Sugar & Spice

Yet another would-be satire that relies heavily upon a sense of superiority over its brainless characters, Sugar & Spice efficiently, if soullessly, cross-breeds Bring It On and Drop Dead Gorgeous to instantly forgettable results. A lowest-common-denominator teen comedy distinguished only by an abundance of Bring It On-style peppiness, the film opens by introducing its crew of perky pom-pom slingers, affording each a descriptive nickname (The Stalker, The Rebel) that doubles as the paper-thin archetype each embodies. Hyper-perky Marley Shelton, a bubbly cheerleader with near-toxic levels of school spirit, leads the gang, presiding over such high-school-movie staples as the bad girl (Mena Suvari), the brain (Sara Marsh), and the virgin (Rachel Blanchard).
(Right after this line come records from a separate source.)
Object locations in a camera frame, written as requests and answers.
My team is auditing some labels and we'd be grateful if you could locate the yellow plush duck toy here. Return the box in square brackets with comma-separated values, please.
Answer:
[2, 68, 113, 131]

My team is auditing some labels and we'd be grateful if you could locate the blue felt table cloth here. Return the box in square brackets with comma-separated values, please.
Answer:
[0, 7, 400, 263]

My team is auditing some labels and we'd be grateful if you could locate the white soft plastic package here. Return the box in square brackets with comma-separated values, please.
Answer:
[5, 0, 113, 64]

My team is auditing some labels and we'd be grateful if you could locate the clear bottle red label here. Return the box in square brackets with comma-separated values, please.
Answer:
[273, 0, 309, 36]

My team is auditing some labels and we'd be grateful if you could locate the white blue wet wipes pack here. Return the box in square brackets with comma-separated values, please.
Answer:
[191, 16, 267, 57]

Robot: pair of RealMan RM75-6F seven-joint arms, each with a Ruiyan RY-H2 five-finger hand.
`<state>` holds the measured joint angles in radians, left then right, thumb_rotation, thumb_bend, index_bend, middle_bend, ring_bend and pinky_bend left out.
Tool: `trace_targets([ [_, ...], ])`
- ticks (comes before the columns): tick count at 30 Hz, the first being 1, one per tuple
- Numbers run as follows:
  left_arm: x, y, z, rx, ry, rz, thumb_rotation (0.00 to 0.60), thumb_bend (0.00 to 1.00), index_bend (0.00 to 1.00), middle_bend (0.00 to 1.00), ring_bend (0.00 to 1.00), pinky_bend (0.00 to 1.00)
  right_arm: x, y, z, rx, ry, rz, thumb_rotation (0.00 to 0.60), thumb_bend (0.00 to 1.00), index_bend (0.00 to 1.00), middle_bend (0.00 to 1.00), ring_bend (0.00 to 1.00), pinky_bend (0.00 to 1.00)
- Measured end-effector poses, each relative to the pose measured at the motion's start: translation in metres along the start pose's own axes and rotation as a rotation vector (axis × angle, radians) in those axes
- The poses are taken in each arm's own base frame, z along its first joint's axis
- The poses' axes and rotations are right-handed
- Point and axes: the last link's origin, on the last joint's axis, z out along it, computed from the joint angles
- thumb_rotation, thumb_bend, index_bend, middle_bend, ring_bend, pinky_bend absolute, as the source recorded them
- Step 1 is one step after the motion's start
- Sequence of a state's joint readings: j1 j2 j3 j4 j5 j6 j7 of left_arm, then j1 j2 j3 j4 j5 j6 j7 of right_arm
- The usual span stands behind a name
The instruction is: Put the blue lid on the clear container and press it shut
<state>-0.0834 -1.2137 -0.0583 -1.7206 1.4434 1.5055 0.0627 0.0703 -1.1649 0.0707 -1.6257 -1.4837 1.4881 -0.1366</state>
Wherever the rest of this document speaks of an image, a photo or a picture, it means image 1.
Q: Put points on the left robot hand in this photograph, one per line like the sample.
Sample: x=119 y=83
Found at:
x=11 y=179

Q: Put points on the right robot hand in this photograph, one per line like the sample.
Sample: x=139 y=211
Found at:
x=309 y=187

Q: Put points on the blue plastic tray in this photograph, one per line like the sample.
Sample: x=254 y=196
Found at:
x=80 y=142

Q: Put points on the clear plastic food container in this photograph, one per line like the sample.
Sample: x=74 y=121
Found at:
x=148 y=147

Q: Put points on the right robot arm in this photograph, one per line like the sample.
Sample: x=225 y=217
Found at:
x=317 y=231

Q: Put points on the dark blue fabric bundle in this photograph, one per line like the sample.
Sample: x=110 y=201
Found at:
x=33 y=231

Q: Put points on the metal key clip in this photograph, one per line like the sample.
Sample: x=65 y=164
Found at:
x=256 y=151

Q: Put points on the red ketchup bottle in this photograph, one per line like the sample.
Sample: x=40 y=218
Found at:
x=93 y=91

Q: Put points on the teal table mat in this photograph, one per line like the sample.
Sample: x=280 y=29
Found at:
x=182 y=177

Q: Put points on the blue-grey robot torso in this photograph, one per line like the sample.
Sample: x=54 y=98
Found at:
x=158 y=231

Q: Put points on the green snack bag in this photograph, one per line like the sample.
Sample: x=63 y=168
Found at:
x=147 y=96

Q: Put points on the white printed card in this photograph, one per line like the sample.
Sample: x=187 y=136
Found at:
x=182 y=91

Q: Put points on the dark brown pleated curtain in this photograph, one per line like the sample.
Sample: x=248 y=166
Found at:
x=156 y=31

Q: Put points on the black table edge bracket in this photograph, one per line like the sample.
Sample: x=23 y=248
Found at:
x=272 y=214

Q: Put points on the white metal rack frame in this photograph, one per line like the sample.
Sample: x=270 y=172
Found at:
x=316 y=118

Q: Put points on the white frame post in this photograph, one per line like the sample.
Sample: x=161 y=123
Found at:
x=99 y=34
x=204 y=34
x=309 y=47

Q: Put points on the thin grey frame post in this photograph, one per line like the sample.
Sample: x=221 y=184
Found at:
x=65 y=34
The most popular girl in school, Shelton takes an instant liking to the school's similarly fetching but air-headed quarterback (James Marsden), an attraction that leads both to a rapid-fire courtship and an unplanned pregnancy. Desperate to provide for her new family, Shelton and her fellow cheerleaders rob a grocery-store bank, but not before receiving the advice and counsel of Suvari's convicted mother (Sean Young) and her jailbird peers. At one point, Shelton and her cohorts wade through a stack of crime movies in preparation for the heist, a move fitting for a film that takes its vocabulary from the language of lazy cultural shorthand, flattering its audience's sense of media savvy with a barrage of obvious pop-culture references. After all, there's no point in confusing audiences with references more obscure than, say, Madonna, Jerry Springer, or Conan O'Brien, is there? The young cast acquits itself admirably, particularly Shelton and Marsden, who give their high-school couple a gonzo cheerfulness that undercuts much of the film's misanthropy. But all the enthusiasm and energy in the world can't redeem material as weak as Sugar & Spice, whose desperate need to be naughty and nice, sweet and satirical, ends up being merely dopey and inconsequential.